- Assignment
Reproduce, exactly and in full, only the lines below from the one containing "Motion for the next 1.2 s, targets" through the one containing "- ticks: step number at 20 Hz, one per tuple".

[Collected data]
__________
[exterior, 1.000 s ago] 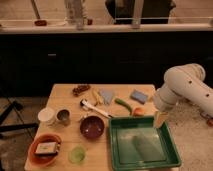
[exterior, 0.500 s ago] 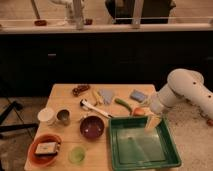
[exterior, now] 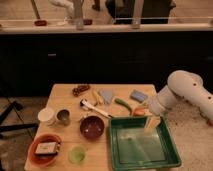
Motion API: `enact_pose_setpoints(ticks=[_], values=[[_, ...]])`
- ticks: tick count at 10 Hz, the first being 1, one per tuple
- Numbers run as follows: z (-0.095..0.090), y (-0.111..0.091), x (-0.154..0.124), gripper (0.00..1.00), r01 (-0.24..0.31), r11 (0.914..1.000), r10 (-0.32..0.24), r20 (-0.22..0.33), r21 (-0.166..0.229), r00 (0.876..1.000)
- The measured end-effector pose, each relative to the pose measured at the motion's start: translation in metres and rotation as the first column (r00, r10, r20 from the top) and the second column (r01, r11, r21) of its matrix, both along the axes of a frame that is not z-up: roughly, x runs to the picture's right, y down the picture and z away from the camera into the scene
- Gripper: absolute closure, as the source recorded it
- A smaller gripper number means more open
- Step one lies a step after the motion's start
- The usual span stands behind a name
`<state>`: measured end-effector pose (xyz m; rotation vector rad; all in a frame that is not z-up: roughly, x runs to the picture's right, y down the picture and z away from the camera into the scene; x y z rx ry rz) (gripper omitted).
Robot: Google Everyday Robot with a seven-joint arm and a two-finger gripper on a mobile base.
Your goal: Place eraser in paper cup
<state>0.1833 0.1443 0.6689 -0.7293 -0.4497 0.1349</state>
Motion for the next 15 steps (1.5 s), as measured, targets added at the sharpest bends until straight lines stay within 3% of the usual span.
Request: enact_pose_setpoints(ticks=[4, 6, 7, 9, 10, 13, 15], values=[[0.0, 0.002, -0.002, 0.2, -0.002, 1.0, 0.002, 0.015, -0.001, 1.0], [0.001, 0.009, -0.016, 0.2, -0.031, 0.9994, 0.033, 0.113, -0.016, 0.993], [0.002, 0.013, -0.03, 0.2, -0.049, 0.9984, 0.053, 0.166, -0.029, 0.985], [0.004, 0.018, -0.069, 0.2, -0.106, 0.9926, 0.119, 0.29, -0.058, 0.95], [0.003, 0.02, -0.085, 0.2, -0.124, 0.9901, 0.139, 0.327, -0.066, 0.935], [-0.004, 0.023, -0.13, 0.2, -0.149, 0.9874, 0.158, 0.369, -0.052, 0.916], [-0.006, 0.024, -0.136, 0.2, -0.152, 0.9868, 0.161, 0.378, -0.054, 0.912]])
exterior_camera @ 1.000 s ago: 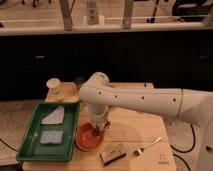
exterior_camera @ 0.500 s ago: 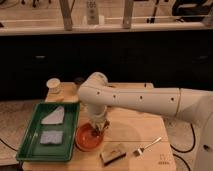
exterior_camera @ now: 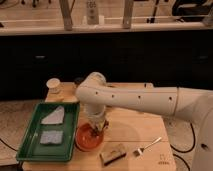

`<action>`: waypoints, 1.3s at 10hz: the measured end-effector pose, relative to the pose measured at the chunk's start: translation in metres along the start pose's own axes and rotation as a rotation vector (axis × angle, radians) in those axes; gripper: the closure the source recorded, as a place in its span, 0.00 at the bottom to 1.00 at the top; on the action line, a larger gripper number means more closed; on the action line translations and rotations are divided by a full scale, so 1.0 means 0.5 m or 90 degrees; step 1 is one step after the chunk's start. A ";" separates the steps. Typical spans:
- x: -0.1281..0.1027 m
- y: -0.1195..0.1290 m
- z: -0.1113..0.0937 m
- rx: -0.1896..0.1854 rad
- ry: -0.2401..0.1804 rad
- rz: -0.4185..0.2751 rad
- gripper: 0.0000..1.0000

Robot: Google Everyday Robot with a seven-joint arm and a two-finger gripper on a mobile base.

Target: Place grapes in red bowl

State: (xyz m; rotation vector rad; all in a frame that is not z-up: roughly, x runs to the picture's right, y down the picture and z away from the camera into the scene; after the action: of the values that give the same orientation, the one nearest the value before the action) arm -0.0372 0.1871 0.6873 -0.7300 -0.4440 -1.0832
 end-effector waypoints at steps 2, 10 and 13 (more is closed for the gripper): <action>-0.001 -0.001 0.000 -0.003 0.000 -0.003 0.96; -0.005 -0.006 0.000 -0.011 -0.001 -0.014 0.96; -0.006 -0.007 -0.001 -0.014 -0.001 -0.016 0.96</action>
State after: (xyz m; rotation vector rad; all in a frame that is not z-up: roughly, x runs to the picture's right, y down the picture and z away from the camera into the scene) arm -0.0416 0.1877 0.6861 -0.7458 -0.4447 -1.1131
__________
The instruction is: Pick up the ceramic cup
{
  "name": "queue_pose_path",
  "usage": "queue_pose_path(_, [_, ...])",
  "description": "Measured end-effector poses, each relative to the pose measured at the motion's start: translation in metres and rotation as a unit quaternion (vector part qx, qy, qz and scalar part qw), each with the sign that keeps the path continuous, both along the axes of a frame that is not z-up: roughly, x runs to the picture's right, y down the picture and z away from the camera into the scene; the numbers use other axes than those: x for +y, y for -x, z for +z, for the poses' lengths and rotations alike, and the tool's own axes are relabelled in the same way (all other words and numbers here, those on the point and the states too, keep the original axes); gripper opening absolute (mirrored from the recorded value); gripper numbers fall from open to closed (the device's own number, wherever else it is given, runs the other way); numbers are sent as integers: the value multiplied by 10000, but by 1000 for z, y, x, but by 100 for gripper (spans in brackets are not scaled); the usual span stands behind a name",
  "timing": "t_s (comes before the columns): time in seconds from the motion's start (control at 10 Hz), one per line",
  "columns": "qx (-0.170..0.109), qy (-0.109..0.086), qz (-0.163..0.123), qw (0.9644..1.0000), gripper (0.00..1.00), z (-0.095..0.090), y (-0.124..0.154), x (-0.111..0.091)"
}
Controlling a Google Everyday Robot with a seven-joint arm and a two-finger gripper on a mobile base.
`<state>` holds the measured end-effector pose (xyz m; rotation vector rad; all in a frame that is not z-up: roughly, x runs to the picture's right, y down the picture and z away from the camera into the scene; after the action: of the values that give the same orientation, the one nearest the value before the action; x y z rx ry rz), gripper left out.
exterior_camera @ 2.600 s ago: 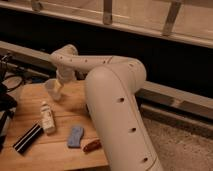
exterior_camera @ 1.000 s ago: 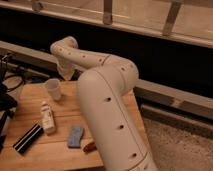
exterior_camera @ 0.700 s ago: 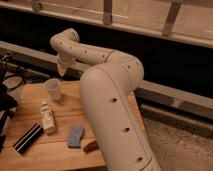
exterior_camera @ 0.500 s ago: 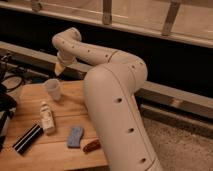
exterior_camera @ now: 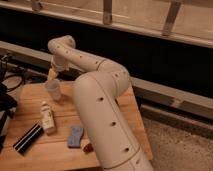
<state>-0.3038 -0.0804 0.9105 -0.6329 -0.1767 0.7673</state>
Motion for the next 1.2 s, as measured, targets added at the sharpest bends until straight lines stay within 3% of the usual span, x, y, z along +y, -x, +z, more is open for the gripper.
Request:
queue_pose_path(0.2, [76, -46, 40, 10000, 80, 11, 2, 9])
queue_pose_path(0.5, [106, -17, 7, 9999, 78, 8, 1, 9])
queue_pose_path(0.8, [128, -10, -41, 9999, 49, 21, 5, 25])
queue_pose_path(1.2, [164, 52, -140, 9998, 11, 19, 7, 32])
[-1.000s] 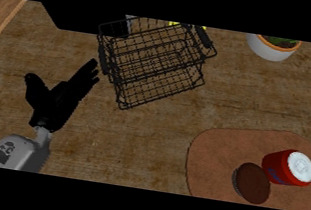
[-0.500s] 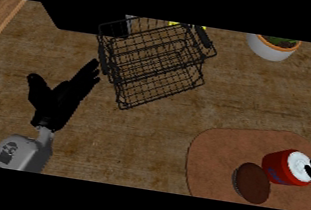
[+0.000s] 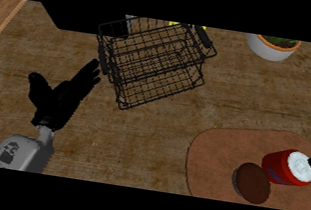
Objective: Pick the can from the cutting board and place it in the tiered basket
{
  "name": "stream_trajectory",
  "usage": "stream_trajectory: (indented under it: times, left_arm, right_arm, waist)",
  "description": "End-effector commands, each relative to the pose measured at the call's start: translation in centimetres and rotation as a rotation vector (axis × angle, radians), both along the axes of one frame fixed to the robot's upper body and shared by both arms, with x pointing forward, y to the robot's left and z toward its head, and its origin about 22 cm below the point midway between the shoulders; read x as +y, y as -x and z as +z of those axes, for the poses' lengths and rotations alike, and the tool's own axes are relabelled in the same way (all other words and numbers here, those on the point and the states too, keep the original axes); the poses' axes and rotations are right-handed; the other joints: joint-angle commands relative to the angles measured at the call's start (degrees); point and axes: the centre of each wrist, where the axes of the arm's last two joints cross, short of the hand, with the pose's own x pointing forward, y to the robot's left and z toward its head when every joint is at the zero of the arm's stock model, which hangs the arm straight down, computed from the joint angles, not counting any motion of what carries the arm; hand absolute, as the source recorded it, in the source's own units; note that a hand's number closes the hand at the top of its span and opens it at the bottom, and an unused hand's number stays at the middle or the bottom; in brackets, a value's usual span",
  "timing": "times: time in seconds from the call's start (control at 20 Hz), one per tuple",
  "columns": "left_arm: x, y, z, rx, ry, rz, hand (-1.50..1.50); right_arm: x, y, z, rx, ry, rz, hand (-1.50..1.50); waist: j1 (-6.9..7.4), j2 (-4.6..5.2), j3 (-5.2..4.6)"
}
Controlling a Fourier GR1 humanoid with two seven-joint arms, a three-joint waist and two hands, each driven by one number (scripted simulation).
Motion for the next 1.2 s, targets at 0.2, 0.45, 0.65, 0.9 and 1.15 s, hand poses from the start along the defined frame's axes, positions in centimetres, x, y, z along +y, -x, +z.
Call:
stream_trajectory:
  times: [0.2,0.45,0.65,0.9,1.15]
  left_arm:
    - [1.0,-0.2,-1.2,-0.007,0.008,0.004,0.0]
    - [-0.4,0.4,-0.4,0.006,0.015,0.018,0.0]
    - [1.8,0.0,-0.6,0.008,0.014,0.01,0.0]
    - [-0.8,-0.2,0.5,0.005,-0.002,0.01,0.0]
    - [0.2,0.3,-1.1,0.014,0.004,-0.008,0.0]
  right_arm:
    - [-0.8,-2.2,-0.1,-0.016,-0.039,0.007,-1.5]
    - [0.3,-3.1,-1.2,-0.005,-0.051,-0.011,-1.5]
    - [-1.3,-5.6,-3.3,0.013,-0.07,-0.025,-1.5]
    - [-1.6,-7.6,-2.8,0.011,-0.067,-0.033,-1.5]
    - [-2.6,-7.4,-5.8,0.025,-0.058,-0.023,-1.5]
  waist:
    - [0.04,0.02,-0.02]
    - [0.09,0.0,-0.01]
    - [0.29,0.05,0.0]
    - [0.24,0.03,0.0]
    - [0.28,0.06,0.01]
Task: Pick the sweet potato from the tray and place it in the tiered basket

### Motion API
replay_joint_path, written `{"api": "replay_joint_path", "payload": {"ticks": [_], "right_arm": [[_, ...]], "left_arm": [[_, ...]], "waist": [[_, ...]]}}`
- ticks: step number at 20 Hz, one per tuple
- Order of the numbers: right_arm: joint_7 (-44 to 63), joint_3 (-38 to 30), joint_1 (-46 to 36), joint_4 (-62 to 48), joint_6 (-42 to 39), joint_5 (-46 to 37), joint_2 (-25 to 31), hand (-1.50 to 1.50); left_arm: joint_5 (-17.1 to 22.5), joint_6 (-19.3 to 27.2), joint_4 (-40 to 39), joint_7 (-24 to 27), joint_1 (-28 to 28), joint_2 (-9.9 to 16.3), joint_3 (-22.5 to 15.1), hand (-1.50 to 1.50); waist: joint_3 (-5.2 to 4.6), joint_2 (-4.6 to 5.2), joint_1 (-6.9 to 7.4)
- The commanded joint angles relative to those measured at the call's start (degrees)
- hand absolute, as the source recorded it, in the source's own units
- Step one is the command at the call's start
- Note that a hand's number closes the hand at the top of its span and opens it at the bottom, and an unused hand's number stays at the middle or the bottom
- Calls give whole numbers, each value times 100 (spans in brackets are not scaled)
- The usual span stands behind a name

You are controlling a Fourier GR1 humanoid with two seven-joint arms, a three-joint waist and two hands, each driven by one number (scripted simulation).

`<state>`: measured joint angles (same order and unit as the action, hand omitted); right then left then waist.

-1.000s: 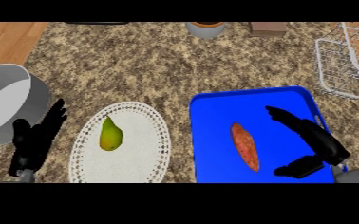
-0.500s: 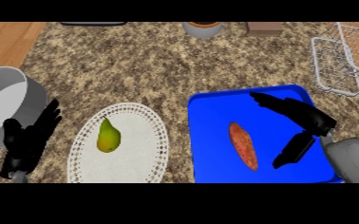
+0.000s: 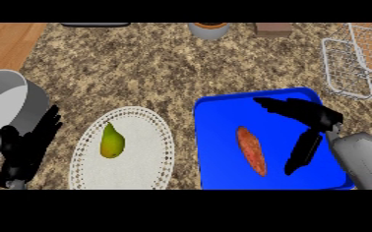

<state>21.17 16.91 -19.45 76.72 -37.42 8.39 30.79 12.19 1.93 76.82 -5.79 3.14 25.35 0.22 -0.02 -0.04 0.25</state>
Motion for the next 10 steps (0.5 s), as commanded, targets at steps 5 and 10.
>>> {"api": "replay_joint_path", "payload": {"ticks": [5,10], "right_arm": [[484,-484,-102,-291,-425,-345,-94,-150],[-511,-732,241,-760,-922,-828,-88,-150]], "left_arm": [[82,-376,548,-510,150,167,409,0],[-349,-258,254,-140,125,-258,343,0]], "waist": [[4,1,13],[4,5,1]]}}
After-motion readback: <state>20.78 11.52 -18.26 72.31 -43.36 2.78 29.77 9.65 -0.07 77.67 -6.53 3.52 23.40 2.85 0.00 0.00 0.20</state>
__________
- Reply to the task
Motion for the next 1.2 s, targets at 0.2, 0.45, 0.65, 0.9 and 1.15 s, hand poses from the start along the defined frame's axes, positions in centimetres, x, y, z along +y, -x, +z.
Call:
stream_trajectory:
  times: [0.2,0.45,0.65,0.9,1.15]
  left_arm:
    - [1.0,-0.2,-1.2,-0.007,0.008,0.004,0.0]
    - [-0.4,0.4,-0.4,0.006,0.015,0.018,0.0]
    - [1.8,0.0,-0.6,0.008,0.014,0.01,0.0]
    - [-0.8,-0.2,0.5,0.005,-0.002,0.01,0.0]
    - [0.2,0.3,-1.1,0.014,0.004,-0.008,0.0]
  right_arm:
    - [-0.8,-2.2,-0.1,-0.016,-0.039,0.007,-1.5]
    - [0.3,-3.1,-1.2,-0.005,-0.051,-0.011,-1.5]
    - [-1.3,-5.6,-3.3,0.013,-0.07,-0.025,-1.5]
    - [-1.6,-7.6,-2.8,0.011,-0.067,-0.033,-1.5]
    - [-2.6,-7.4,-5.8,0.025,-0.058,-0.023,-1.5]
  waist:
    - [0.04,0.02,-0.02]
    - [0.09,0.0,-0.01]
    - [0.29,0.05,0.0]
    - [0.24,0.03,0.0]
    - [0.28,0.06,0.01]
Task: Pick the sweet potato from the tray and place it in the tiered basket

### Motion API
replay_joint_path, written `{"api": "replay_joint_path", "payload": {"ticks": [_], "right_arm": [[_, ...]], "left_arm": [[_, ...]], "waist": [[_, ...]]}}`
- ticks: step number at 20 Hz, one per tuple

The complete answer has been given.